The Great Ketchup Massacre


“We are sad to admit that we have run out of ketchup packets due to the massa-
cre that occurred earlier and to the rumor that Chuck Norris was here, that is indeed
false. Thank you and enjoy the rest of your time at BEE LINE BOWL.”
Thanks to that massacre, I’m stuck here and not there with Summer Summerhays.
Yep. My life sucks.
BEE LINE BOWL is not the ideal summer job. The mix of three-day-old smoke,
faded avocado green, paper-thin, capert, fake leather, sticky floors, harsh lighting
and bad 80’s love ballads aren’t easy on the senses. Andy was off in Egypt, digging
up mummies and mackin’ on hott foreign girls. James was offered an internship at
the MoMA. Me, all I’ve got is the BEE LINE, cheap domestic beer and Summer. But I
don’t have Summer yet. That’s in the works.
But this massacre is tramping my style. Literally. My white Vans now are stained
a nice blood red.
Why today? Another day would have been fine. But today, Kid Rock is in town. I
planned on skipping the fence to enjoy the sounds of “Mississippi, Jackson” fill the
thick, sticky night air.
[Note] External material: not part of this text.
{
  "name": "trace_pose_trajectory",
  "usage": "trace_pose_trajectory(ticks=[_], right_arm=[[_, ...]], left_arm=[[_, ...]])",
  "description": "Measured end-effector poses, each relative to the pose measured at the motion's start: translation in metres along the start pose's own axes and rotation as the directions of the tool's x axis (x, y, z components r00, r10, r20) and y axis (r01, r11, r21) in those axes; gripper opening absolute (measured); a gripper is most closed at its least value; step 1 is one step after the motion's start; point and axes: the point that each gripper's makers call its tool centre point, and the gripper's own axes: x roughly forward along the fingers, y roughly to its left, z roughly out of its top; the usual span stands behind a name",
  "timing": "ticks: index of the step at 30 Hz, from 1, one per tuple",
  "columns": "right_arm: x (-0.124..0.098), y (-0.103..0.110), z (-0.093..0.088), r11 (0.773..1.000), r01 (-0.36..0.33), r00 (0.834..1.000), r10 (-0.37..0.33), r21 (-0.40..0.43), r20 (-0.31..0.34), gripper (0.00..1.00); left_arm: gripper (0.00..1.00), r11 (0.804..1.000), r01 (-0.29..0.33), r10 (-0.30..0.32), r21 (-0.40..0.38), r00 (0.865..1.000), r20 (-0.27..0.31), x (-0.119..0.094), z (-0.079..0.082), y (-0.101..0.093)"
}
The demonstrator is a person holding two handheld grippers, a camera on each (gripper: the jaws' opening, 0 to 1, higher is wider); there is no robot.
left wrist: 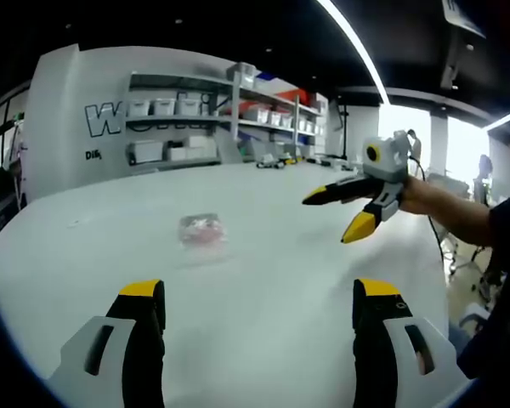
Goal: Open the resealable bag by pulling the two sides of the seal apart until the entire bag opening is separated and visibly accessible.
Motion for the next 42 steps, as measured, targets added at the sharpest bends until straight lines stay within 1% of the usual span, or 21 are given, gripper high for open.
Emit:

With Summer in tow. Tonight was the night I was going to make
the move. Our lips would intertwine and swap spit. But no, stuck here. Picking up
hundreds of empty ketchup packets.

The kid wouldn’t take no for an answer.


“Do you have any ketchup bottles?”
“Nope, Buddy. Only the packets.”
“Why?”
“I don’t know. That’s the way the boss man wants it.”
“Well. I don’t like ketchup in a packet. Mom says that it causes cancer.”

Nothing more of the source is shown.